Mais d’emblée, pour des raisons historiques évidentes, des scientifiques, dont Cataldo et Heimburger, refusent cette datation et s’appuient sur les nombreuses preuves attestant l’existence du linceul avant cette date. Ainsi, les conclusions du C14 s’avèrent incompatibles avec la filiation qui peut être établie entre le suaire et sa représentation dans le Codex de Pray.
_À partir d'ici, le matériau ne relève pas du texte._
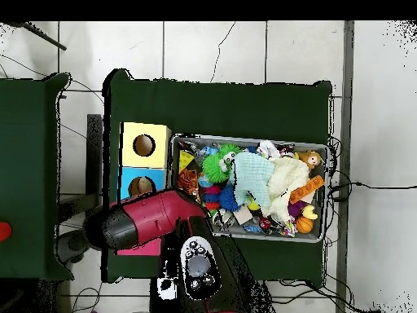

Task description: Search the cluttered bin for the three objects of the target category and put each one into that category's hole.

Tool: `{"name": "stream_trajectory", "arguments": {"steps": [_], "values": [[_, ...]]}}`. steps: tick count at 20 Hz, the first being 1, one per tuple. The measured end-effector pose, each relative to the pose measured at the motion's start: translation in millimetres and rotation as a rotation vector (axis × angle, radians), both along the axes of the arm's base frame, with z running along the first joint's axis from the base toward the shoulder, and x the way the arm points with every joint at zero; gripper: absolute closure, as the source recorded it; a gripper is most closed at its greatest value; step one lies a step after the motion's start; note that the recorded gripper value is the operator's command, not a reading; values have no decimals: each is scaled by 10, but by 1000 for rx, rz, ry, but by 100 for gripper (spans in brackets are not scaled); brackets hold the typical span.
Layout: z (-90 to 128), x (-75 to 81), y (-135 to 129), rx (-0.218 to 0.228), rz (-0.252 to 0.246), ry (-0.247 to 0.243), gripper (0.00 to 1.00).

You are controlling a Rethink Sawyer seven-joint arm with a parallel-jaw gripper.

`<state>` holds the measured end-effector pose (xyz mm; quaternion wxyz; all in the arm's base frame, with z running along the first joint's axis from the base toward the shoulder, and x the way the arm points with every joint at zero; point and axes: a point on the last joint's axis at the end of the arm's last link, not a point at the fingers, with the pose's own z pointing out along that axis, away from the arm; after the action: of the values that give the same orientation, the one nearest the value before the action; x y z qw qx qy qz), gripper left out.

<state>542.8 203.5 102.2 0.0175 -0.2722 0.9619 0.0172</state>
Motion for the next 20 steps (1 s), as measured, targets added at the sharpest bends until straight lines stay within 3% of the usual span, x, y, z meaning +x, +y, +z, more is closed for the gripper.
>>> {"name": "stream_trajectory", "arguments": {"steps": [20], "values": [[5,113,-124,-17,-50,-9,100]]}}
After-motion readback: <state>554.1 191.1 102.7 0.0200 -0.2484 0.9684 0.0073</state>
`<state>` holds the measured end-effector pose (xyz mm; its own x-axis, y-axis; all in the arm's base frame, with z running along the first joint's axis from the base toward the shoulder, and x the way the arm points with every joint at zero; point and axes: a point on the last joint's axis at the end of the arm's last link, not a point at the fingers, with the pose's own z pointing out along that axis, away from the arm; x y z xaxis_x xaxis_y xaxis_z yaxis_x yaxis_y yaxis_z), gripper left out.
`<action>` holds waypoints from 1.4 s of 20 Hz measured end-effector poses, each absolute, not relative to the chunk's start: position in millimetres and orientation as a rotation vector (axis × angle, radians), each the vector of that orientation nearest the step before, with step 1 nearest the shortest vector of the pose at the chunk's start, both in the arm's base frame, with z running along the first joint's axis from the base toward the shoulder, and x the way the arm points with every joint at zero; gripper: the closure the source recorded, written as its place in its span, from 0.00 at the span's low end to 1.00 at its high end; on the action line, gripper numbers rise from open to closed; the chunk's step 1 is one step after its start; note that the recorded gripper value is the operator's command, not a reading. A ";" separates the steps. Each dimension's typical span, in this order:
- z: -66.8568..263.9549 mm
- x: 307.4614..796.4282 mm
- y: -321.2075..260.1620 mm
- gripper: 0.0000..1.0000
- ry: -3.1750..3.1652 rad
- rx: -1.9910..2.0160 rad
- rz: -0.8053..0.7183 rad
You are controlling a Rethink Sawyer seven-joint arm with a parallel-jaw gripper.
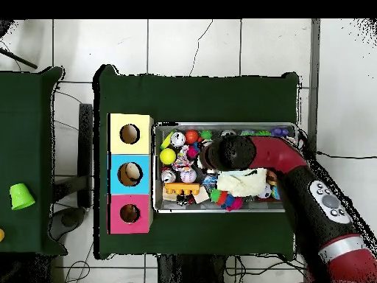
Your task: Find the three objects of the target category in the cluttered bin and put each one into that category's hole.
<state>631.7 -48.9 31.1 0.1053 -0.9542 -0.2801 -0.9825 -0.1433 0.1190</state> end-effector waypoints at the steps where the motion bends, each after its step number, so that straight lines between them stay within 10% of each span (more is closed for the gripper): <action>1: 36.6 632.4 -34.7 1.00 2.009 -2.247 0.449; 10: 61.3 624.3 85.7 1.00 2.188 -1.994 0.425; 28: 38.1 588.4 57.0 1.00 2.283 -1.849 0.465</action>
<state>588.4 57.0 38.1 -0.2186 -0.9215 -0.3210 -0.9736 0.1841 0.1346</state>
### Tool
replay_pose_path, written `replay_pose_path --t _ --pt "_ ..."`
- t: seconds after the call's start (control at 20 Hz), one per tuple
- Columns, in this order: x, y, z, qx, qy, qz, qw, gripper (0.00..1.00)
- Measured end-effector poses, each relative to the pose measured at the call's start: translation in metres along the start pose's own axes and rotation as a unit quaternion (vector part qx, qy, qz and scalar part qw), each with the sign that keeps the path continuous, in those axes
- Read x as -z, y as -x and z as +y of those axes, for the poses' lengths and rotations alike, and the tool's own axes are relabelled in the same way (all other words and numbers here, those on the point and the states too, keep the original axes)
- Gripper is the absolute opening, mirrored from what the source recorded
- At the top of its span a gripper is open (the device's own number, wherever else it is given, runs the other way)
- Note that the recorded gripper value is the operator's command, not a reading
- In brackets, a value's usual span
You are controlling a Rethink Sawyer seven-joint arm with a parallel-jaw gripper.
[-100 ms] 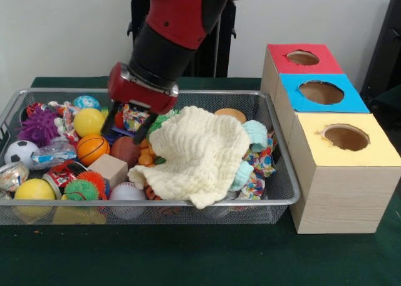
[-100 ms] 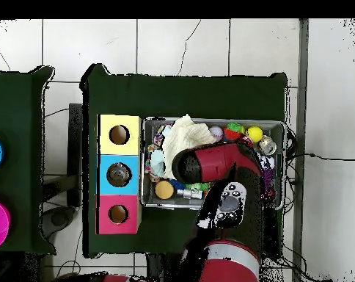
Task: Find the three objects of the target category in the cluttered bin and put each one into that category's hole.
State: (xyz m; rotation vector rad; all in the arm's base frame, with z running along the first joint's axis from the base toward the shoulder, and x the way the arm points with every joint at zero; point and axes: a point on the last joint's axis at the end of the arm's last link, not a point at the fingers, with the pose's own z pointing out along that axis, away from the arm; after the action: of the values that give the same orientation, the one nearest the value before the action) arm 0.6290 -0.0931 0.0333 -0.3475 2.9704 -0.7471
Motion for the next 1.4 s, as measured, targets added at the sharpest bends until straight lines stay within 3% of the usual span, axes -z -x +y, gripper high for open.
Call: replay_pose_path --t 0.35,0.8,1.2,1.4 --pt "-0.001 -0.011 -0.043 -0.024 -0.018 0.006 0.9995 1.0" --pt "-0.019 -0.026 -0.068 -0.003 -0.052 0.005 0.9986 1.0" --pt "-0.029 -0.027 -0.069 -0.004 -0.049 -0.004 0.9988 1.0" --pt "-0.032 -0.028 -0.075 -0.017 -0.043 -0.005 0.9989 1.0"
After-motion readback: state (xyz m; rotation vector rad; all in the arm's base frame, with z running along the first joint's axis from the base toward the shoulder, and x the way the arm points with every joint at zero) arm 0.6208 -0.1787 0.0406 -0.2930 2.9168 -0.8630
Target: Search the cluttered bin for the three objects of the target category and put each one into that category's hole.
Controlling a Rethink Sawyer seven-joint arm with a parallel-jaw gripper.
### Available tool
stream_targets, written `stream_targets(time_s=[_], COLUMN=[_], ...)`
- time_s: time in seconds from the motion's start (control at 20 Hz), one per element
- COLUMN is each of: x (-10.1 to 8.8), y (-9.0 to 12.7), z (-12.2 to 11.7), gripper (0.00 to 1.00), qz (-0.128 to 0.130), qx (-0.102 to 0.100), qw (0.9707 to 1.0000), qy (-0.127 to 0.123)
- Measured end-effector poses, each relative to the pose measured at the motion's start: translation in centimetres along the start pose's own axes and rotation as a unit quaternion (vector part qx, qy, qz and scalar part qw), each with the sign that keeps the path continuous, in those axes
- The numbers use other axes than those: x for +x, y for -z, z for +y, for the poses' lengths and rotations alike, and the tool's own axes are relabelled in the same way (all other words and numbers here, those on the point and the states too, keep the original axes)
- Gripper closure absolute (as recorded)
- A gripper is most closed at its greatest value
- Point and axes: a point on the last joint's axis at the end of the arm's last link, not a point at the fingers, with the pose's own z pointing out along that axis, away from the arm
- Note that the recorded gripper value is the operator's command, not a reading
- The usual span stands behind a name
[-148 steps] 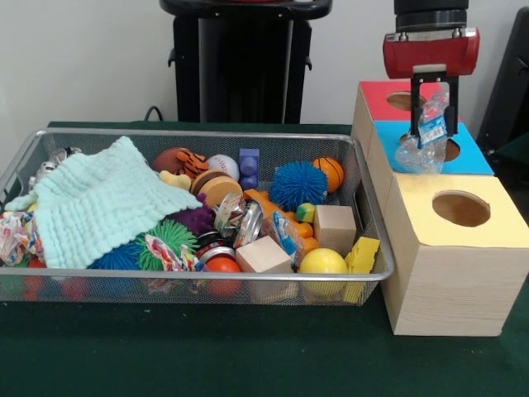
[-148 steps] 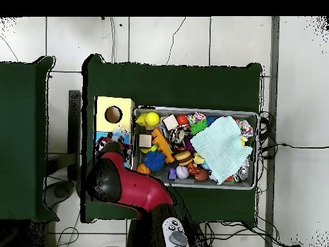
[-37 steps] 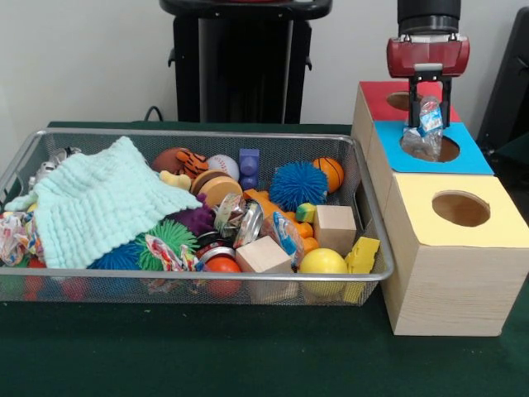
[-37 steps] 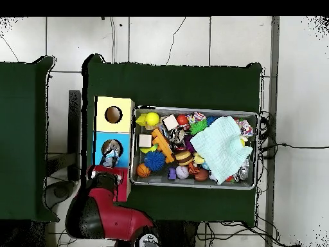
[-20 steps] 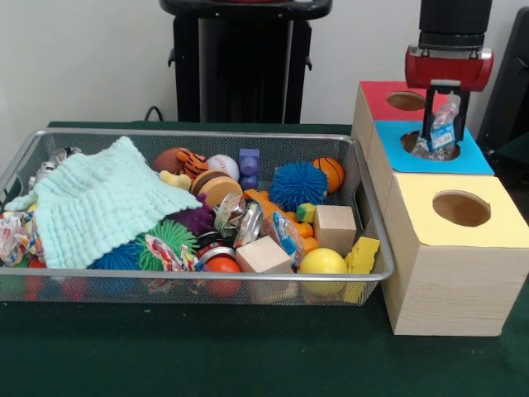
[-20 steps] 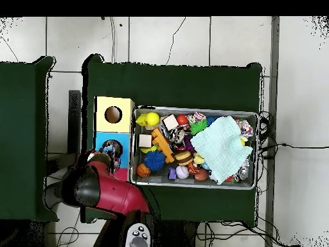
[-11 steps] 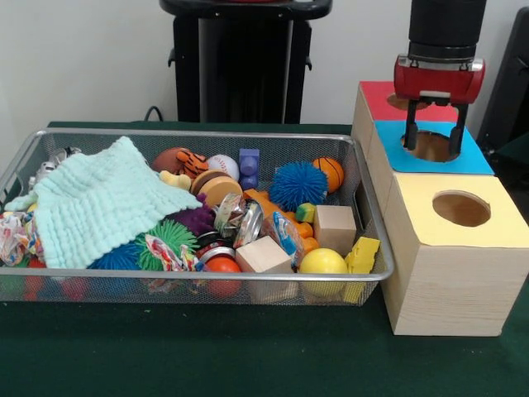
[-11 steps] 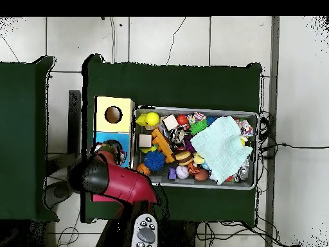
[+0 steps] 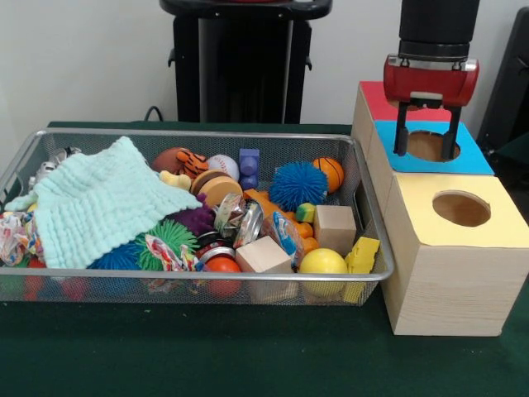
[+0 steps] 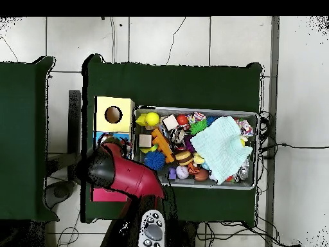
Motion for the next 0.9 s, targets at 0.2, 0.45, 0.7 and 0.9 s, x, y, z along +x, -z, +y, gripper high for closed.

Le Codex de Pray est le plus ancien manuscrit écrit en langue hongroise, conservé à la bibliothèque de Budapest. Il a pu être daté historiquement avec certitude de la fin du XIIe siècle. Il contient une miniature montrant sans ambiguïté le suaire de Turin. Elle représente l’ensevelissement du Christ dans un linceul et celui-ci est représenté nu, exactement dans la position retrouvée sur l’image du suaire. Certains détails ne trompent pas, comme les mains croisées sur le pubis, les doigts longs et les pouces invisibles. Mais la certitude absolue provient de la représentation exacte de petits ronds sur le tissu, qui correspondent exactement, dans leur disposition en équerre et leur place, à des trous de brûlures encore visibles sur le suaire.
Par ailleurs, il existe plusieurs récits de croisés rapportant avoir vu le linceul du Christ, à Constantinople, durant une période bien antérieure à sa datation telle qu’établie par le C14. Il est donc vraisemblable, affirment les scientifiques, se basant sur l’histoire, que le suaire ait été apporté par les croisés en 1204-1205, après le sac de la ville en 1204.
Au cours d’un pèlerinage à Turin, Jean-Paul II a parlé du linceul comme d’un « défi à l’intelligence », tout en invitant la science à poursuivre ses recherches. De son côté, en annonçant une nouvelle ostension du Saint Suaire en 2010, Benoît XVI a parlé d’une « occasion pour contempler ce mystérieux visage qui parle silencieusement au cœur des hommes », les invitant à y reconnaitre « le vrai visage de Dieu ».
Mais comme avec tout ce qui est considéré comme relique, et conformément à la doctrine définie lors du concile de Trente, l’Église catholique se montre prudente. Comme pour d’autres dévotions catholiques, celle-ci est laissée au libre choix de chaque fidèle.